» **TASK TO CARRY OUT**
Which of the lines below include the word "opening"? Pull each one out.

» **TASK MATERIAL**
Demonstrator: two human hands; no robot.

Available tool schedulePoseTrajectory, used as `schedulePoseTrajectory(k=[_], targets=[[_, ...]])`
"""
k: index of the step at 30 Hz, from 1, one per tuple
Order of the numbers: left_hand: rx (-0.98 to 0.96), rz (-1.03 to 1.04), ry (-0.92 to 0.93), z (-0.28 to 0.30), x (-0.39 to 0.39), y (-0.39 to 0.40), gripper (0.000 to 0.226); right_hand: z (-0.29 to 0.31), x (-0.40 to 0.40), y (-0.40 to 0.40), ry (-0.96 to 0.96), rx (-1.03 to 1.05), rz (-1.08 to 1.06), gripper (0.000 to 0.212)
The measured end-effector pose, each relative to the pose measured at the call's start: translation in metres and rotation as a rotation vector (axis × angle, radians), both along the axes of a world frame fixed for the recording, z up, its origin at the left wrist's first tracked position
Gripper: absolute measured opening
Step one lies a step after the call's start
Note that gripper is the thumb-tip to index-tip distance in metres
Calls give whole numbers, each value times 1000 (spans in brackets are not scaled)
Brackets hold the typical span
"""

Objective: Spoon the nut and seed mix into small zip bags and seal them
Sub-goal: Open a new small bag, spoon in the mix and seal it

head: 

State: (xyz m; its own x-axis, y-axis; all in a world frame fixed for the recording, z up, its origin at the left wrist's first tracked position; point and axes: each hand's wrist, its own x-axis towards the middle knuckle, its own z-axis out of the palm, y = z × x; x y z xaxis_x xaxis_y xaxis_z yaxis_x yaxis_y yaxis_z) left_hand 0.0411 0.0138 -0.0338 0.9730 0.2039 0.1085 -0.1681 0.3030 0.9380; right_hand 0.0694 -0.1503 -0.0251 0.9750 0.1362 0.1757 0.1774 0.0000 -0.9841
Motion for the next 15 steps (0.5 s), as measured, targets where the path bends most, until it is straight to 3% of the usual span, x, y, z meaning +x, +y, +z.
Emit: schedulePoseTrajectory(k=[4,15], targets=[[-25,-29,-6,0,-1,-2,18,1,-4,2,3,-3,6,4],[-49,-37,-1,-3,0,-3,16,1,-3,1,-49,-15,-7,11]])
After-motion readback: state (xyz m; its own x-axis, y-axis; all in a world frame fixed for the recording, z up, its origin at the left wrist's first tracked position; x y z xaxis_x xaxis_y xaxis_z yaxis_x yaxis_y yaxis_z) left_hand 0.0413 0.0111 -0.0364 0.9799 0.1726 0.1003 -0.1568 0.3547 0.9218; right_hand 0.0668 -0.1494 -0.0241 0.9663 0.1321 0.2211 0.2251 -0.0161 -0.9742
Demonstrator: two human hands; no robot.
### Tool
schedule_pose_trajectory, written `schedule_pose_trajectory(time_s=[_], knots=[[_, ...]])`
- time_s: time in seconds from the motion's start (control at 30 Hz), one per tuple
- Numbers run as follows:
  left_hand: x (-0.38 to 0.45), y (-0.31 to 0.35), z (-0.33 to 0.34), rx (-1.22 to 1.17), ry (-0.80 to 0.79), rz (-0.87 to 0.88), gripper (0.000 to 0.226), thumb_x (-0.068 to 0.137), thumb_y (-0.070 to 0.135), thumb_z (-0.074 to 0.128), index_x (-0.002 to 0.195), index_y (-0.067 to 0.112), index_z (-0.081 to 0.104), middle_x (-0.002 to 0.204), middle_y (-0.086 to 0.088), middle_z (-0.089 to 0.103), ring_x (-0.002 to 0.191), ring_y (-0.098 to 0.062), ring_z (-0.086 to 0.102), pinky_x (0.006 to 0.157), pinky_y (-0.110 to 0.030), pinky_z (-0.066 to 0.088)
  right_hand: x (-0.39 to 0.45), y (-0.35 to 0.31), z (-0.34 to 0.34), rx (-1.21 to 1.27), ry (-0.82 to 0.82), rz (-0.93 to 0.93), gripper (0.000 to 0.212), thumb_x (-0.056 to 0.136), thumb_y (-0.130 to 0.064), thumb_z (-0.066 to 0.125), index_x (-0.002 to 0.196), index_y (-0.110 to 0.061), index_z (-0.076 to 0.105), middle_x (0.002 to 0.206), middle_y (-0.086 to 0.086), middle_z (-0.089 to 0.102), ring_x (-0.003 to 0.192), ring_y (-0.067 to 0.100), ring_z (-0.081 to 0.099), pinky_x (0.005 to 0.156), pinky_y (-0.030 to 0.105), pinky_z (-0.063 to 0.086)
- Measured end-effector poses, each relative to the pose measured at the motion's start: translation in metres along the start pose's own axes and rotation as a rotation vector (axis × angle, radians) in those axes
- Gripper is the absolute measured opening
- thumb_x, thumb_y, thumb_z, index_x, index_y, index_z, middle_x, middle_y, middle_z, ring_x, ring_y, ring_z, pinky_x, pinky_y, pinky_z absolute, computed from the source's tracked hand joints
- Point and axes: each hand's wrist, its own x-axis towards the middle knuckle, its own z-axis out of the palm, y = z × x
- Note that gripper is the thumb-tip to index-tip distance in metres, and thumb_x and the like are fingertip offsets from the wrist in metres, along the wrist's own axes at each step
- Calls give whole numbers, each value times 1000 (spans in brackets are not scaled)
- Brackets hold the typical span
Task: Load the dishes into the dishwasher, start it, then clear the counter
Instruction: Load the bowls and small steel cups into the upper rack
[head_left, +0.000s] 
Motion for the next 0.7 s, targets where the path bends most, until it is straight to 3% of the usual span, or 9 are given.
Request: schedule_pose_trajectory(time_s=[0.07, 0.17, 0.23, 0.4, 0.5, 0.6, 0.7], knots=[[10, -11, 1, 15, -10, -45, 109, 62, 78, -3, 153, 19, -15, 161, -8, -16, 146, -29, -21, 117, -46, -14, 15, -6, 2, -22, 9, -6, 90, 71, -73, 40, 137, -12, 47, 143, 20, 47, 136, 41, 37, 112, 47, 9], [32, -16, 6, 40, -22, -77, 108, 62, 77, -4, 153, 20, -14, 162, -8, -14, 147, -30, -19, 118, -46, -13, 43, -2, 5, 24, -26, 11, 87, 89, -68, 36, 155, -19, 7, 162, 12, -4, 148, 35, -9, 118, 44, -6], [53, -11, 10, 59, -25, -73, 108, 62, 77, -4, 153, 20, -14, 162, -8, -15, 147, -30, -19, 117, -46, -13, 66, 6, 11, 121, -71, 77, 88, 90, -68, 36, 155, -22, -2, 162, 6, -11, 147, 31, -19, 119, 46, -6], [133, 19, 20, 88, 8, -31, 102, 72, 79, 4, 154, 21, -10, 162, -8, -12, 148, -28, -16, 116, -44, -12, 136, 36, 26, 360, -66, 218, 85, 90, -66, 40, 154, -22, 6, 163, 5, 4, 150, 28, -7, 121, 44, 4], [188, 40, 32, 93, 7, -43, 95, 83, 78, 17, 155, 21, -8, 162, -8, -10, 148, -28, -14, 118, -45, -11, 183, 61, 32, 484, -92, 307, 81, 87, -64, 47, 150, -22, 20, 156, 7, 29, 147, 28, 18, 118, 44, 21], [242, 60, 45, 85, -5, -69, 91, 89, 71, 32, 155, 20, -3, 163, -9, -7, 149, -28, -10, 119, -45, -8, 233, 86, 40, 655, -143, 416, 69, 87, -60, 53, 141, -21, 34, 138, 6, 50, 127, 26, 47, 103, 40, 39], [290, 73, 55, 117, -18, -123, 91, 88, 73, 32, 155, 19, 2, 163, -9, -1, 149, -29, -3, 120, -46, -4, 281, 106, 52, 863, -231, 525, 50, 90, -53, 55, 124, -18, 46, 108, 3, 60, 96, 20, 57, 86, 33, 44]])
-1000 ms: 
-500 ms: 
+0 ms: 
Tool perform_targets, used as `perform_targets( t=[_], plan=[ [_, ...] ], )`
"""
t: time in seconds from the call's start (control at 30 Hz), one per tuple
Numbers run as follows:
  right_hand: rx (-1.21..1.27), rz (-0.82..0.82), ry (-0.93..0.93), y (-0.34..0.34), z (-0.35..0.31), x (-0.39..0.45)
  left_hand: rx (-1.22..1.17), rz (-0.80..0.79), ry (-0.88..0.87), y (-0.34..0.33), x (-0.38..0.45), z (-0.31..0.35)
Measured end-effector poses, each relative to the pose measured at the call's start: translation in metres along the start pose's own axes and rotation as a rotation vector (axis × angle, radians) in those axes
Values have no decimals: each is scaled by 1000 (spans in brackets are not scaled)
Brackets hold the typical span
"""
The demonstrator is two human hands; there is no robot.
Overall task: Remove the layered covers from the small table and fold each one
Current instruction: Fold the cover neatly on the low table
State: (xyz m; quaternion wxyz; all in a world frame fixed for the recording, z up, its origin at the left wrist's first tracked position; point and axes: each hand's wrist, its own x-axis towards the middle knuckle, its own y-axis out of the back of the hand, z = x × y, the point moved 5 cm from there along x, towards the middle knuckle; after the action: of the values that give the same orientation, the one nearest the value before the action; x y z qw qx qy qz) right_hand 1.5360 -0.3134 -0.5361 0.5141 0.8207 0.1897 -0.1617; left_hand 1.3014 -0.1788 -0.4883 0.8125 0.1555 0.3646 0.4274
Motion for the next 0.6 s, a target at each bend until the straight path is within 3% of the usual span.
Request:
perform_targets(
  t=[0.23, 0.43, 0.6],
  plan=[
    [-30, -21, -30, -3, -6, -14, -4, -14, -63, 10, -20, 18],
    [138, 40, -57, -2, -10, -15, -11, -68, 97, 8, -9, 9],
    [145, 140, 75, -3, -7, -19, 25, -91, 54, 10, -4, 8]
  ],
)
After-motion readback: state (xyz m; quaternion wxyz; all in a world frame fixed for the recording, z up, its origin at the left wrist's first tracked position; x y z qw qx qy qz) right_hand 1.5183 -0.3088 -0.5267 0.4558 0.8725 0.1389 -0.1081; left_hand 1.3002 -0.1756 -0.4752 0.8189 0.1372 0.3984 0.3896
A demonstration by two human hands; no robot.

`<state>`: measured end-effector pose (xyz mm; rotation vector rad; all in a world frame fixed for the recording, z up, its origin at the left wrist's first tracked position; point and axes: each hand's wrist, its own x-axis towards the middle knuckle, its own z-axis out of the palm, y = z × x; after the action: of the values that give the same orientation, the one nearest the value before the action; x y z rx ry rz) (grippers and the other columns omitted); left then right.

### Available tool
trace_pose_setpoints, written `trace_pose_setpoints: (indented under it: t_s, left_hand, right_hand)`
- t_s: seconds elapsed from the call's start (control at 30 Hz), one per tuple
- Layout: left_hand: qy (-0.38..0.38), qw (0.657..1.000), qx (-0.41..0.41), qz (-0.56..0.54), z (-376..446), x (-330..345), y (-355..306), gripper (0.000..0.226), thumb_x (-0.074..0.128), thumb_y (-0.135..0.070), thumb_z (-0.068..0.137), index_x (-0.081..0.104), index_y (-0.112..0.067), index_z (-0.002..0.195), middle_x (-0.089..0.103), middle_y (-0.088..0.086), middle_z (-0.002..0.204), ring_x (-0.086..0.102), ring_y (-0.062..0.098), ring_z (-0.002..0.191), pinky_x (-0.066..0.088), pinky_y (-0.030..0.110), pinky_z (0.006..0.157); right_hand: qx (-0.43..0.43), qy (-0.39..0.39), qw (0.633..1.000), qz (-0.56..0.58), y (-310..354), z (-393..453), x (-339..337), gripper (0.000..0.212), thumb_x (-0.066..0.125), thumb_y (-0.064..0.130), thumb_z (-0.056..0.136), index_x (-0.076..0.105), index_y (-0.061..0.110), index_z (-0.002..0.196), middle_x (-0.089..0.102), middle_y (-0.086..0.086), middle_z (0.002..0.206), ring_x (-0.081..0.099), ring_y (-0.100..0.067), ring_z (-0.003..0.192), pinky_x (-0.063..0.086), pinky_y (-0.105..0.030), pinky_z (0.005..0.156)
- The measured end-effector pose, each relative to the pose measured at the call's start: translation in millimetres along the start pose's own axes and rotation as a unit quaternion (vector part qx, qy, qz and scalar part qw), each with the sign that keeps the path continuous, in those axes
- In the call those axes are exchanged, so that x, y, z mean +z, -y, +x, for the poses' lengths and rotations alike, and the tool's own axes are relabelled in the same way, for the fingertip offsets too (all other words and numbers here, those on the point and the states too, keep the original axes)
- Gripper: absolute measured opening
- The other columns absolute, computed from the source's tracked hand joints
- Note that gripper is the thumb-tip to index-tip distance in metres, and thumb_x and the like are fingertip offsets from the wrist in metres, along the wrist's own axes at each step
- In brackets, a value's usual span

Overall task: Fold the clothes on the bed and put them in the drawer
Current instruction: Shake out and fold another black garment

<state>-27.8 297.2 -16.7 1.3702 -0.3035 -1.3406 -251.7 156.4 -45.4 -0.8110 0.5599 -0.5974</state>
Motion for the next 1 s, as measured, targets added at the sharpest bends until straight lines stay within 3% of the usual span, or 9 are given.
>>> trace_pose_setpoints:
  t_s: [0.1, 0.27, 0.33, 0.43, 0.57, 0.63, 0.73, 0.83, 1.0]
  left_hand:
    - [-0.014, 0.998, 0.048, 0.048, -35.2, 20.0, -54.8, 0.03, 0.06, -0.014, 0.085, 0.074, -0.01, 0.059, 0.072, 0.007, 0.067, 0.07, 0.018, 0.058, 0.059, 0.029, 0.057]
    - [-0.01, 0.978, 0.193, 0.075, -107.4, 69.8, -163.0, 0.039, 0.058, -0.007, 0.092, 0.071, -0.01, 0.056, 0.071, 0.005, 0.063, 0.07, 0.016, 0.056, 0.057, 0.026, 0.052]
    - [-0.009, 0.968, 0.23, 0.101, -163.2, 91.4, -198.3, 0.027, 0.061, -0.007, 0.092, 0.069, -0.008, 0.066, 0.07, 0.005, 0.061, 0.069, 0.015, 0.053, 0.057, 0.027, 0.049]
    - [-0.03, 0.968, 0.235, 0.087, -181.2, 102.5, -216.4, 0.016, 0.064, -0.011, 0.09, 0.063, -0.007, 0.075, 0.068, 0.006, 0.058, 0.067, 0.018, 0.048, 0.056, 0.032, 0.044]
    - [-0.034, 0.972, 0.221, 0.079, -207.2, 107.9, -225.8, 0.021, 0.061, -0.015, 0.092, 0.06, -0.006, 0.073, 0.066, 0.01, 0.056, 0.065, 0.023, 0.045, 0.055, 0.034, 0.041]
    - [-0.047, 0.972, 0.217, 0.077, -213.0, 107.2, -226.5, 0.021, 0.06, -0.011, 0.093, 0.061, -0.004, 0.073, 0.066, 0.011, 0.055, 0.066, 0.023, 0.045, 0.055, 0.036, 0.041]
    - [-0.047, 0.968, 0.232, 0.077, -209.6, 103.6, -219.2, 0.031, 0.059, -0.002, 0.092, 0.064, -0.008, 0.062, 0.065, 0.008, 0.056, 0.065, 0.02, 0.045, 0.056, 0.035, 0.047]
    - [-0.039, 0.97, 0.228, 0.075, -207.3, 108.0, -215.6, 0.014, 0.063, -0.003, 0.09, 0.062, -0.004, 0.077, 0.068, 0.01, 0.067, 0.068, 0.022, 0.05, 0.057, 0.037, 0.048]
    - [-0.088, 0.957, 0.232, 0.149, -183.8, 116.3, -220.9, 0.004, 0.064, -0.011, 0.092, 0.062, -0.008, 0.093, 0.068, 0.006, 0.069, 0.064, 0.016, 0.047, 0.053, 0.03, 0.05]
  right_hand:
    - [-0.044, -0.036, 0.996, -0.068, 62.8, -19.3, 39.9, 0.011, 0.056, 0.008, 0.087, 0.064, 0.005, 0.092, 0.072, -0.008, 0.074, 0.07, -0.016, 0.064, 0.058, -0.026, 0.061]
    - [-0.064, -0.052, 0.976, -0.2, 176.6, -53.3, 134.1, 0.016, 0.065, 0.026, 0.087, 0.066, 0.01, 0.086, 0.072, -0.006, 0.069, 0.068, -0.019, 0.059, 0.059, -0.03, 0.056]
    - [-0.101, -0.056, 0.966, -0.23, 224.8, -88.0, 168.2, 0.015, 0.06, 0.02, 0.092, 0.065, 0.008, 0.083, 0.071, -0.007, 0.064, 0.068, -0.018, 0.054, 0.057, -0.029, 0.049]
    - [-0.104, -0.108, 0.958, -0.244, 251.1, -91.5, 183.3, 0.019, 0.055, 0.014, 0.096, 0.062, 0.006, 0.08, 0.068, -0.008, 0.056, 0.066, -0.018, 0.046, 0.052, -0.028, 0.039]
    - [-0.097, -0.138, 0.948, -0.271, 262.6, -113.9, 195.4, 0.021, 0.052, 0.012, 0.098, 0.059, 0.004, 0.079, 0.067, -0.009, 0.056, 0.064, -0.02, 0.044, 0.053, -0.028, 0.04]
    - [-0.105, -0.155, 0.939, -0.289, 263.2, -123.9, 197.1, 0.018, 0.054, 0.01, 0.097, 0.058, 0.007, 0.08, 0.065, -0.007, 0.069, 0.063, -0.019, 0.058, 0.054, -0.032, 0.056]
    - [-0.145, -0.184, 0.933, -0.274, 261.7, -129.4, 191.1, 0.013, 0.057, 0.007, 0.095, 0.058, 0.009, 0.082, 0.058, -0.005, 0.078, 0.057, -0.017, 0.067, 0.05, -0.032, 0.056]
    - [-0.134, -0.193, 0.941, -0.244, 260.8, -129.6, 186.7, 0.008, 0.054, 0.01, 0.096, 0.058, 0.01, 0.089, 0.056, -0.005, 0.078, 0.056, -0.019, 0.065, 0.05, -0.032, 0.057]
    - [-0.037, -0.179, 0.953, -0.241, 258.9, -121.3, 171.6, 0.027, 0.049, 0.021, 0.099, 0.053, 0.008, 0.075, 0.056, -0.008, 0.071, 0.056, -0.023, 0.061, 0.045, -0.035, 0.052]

» **RESPONSE TO THE EXERCISE**
Gripper: absolute measured opening
- Gripper is the absolute measured opening
- Gripper: absolute measured opening

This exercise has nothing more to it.